After breaking her younger sister’s violin, a Japanese woman travels to Italy – to Cremona, home of the Stradivarius on the Po River – to have it repaired. The premise is unlikely, but just as well for a very strange film: Sasaki Shoichiro’s Kawa no Nagare wa Baiorin no Oto (translated roughly as The Flow of the River, the Sound of a Violin), released as an NHK television movie in 1981.
Strange, too, is Kawa no Nagare’s protagonist, portrayed hypnotically by Nakao Sachiyo, who wanders through a series of poetic episodes as if in a state of pantheistic rapture – like a butoh dancer or someone on an acid trip. She is known as A-ko, “ko” being a diminutive attached to Japanese girls’ names. It is an elision to parallel those found in the novels of Franz Kafka or Abe Kobo – as would be in keeping with the film’s symbolic imagery and emphasis of in-between states.

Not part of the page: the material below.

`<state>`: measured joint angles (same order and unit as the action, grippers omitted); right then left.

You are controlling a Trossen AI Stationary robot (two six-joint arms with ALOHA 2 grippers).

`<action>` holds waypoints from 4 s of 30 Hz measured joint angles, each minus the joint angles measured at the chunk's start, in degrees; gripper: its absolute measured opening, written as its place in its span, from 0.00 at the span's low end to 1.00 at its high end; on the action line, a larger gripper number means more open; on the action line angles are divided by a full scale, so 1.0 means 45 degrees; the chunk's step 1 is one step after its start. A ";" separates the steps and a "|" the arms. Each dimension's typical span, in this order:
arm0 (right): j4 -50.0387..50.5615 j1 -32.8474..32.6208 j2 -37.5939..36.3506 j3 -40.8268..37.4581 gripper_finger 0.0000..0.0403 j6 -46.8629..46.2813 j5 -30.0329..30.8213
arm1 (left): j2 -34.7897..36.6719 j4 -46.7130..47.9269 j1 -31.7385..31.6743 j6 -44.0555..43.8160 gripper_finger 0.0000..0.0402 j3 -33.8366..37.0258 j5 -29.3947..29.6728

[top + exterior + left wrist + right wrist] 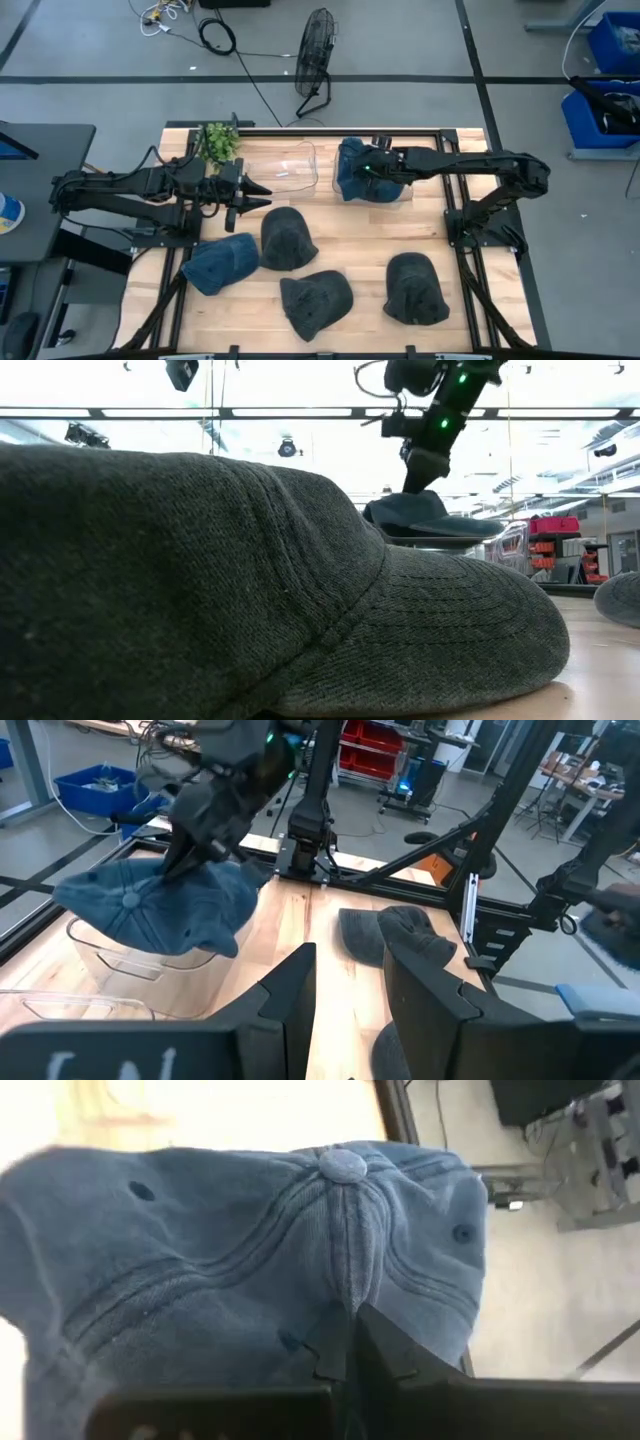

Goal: Pick & Place hat
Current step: Put the right blue cap into the right transparent bin, then put the blue cap into the right transparent bin

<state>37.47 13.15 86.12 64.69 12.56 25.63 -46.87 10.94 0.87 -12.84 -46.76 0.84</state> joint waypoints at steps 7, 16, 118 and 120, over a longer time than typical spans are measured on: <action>0.0055 0.0308 0.0827 0.0000 0.02 0.1085 -0.0095 | 0.0004 0.0010 0.0000 0.0005 0.31 0.0000 0.0000; 0.1223 0.0229 -0.0199 0.1594 0.02 0.1992 -0.1943 | 0.0000 0.0024 0.0004 0.0015 0.31 0.0000 0.0000; 0.3630 -0.3346 -0.0577 0.3823 0.35 -0.0923 -0.5459 | -0.1148 1.1865 0.3554 -0.7084 0.31 -0.1875 0.1509; 0.3403 -0.3346 -0.0577 0.3823 0.35 -0.0919 -0.5459 | -0.1529 1.2600 0.3772 -0.7654 0.31 -0.1875 0.0908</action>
<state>52.79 -1.91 83.53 81.89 8.42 1.06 -53.75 67.64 17.84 -47.29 -55.20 4.93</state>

Almost everything in Kawa no Nagare is centred tightly around an apparent Freudian tension between life and death motivations. For example, A-ko enters a friend’s apartment to find a pistol on his desk. She picks it up, examines it, puts it down, and we never see it again for the rest of the film. In a wooded area, hunters pursue her, firing their guns. She runs, then crouches to the ground. When the hunters find her they are glad she is still alive, uninjured – they thought they had seen an animal. By chance, A-ko reaches the scene of a car accident not long after it has happened. Also by chance, she appears in a newspaper photo of the accident in which, we learn, another young woman has died. Later, in a city street, a man chases after her. She runs to get away, but it turns out he only wants to return her passport, which she dropped. They walk together for a while. A-ko encounters a violinist, and asks if she can touch his violin. He holds it out to her. In a state of what looks like ecstasy – even sexual ecstasy – she traces the shape of its head with her fingers. The violinist returns the instrument to a box. At a regular pace, A-ko encounters situations in which there is potential for the consummation of violence or sexual intercourse. Neither happens, and at the end of the film A-ko remarks only, “I wonder where I will go next?” In its emphasis on forward and backward motion and circularity, Kawa no Nagare is a depiction of the absurd – not in a pejorative or comedic sense, but as repetition and process: A-ko even draws a river map in which the water seems to circulate back to its source.
Notable, too, is the film’s treatment of foreign travel. A-ko enters a world that is foreign in both nation and gender: she is in Italy, almost exclusively in the company of men. As would be expected in a travel documentary (of sorts), the host environment is strange or exotic – but so is its guest. A-ko’s response to this new world is pantheistic and rapturous, in no way mundane. In strangeness, the host and the guest are equal, and perhaps for this reason receive one another with mutual respect: Kawa no Nagare emphasizes the trust, usually well placed, one puts in strangers when travelling in a foreign land – a statement echoed in some way by Olivier Assayas’ Irma Vep – which is, to be sure, a very different kind of film.
In any event, Kawa no Nagare, despite perhaps being cheapened by the “made for TV” label, should be equally regarded among other strange and magical films such as The White Meadows (Rasoulof), Stalker (Tarkovsky), Death in the Country (Terayama), The Road (Omirbaev), or Three Days (Bartas). Such films downplay dialogue, favouring images and analogies as a source of meaning. This applies also to Kawa no Nagare, which can be enjoyed and understood even if one does not speak the languages of its script.